WHAT IS EXPECTED - Reproduce the whole listing exactly and let no picture into the copy.

DATA PROVIDED -
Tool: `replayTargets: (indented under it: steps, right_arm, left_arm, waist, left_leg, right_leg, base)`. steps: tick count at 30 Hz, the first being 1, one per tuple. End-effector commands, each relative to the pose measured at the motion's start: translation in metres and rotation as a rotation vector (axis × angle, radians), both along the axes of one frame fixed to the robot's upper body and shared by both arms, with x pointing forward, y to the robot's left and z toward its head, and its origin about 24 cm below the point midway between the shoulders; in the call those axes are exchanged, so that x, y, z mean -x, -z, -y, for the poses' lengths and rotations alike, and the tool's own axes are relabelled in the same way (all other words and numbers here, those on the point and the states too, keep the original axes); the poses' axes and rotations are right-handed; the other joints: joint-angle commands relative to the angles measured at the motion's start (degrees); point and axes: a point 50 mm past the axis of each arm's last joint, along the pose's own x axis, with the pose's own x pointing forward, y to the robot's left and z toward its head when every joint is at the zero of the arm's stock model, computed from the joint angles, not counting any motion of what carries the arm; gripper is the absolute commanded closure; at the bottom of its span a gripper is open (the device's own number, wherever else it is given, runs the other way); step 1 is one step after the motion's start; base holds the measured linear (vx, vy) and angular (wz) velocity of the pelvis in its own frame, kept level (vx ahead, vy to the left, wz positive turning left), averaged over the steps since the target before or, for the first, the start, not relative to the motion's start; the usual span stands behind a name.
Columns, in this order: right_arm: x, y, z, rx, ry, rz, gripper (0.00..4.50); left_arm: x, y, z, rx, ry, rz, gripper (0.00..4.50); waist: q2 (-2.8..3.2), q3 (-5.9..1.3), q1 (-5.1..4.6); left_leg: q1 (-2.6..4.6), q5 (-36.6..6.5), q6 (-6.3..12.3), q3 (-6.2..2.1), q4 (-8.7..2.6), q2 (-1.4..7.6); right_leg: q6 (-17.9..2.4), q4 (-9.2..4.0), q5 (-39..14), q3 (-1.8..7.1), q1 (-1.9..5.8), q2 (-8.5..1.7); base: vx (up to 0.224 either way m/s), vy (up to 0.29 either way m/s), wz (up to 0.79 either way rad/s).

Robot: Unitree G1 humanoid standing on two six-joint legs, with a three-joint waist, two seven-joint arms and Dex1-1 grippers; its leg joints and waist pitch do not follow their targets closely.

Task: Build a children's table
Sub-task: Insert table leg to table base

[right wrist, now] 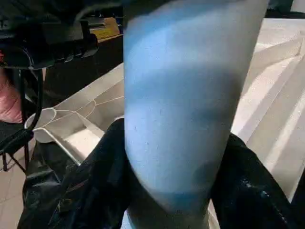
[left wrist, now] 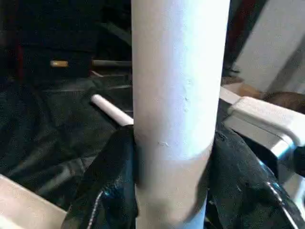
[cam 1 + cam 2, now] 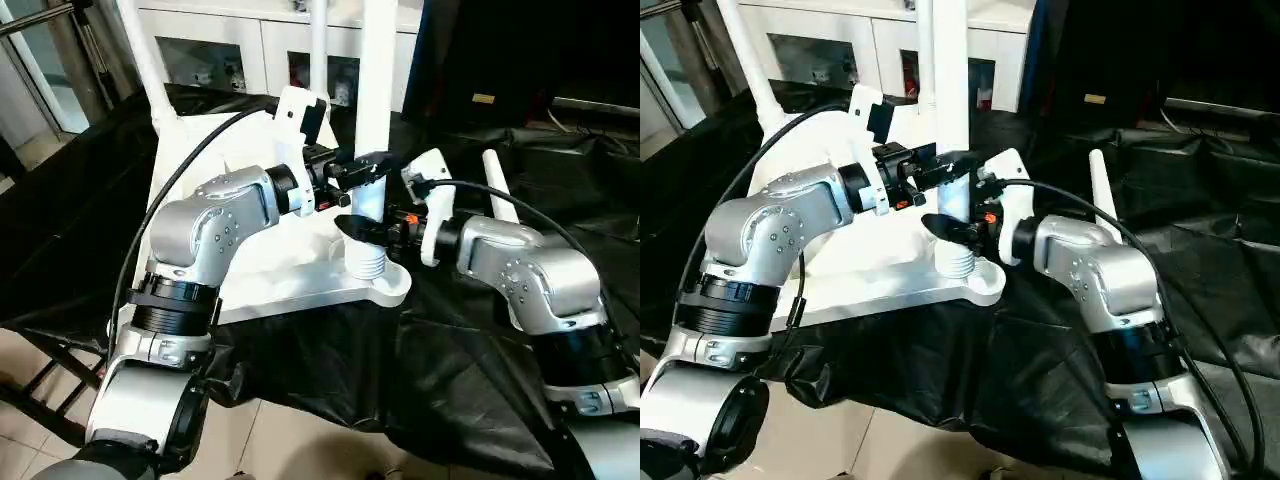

ANSWER TO THIS PROBLEM -
Tool: `replayTargets: (indented under it: steps, right_arm, left_arm, waist, left_leg, right_leg, base)`. steps: tick count at 30 Hz, the first being 1, one per tuple. End-effector commands, each relative to the pose measured at the motion's start: translation in metres and rotation as a rotation vector (axis × angle, radians), both along the axes of one frame fixed to the robot's upper body and shared by both arms, with x pointing forward, y to the robot's left and z toward its head, and its origin about 24 cm below the point midway between the shoulders; in the call those axes are exchanged, so that x, y, z mean -x, -z, -y, for the poses' lengths and rotations alike, and the tool's own axes are relabelled in the same way (all other words and numbers here, those on the point and the states too, keep the original axes); the poses' axes and rotations are right-handed; the other joints: joint-angle commands relative to the angles measured at the motion's start (degrees); point and axes: a point 50 mm past the axis of each arm's last joint, along the pose's own x axis, with the pose's own x pointing forward, y to the robot's left and z toward its head when every joint is at the zero of the arm's stock model, computed from the joint angles, not counting any motion of what carries the arm; gripper is the absolute commanded closure; at the bottom of its span a gripper is open (the device's own number, wherever else it is given, runs the other way); step 1 is one step after the motion's start; base holds the measured linear (vx, vy) and angular (wz) velocity of the pelvis in its own frame, kept level (vx ahead, vy to the left, wz positive turning left), averaged over the steps since the target before or, for the first, the start, not relative to the motion's start; the usual span stands behind a name.
Columns, in this order: right_arm: x, y, z, rx, ry, rz, gripper (0.00..4.50); left_arm: x, y, z, rx, ry, rz, gripper (0.00..4.50); waist: q2 (-2.8..3.2), q3 (-5.9..1.3), q1 (-5.1..4.6); left_leg: q1 (-2.6..4.6), q5 (-36.6..6.5), q6 (-6.3..12.3), q3 (-6.2..2.1), q4 (-8.7..2.6), q2 (-1.4..7.6); right_leg: q6 (-17.9..2.4), q4 (-9.2..4.0), q5 (-39..14), q3 (-1.8..7.1), q1 (-1.9..5.8), q2 (-8.5..1.7); base: vx (up to 0.224 either way m/s), vy (up to 0.29 either way m/s), wz (up to 0.79 either way rad/s).

Robot: Unitree G1 humanoid standing on two six-joint legs, with a three-joint waist, two seven-joint arms and Dex1-1 grippers; its leg joints and waist pitch do not follow their targets closely.

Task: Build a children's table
Sub-task: Insert table leg to table base

[right wrist, now] 
[left wrist, now] 
[cam 1 + cam 2, now] 

There's nothing left to add to the output.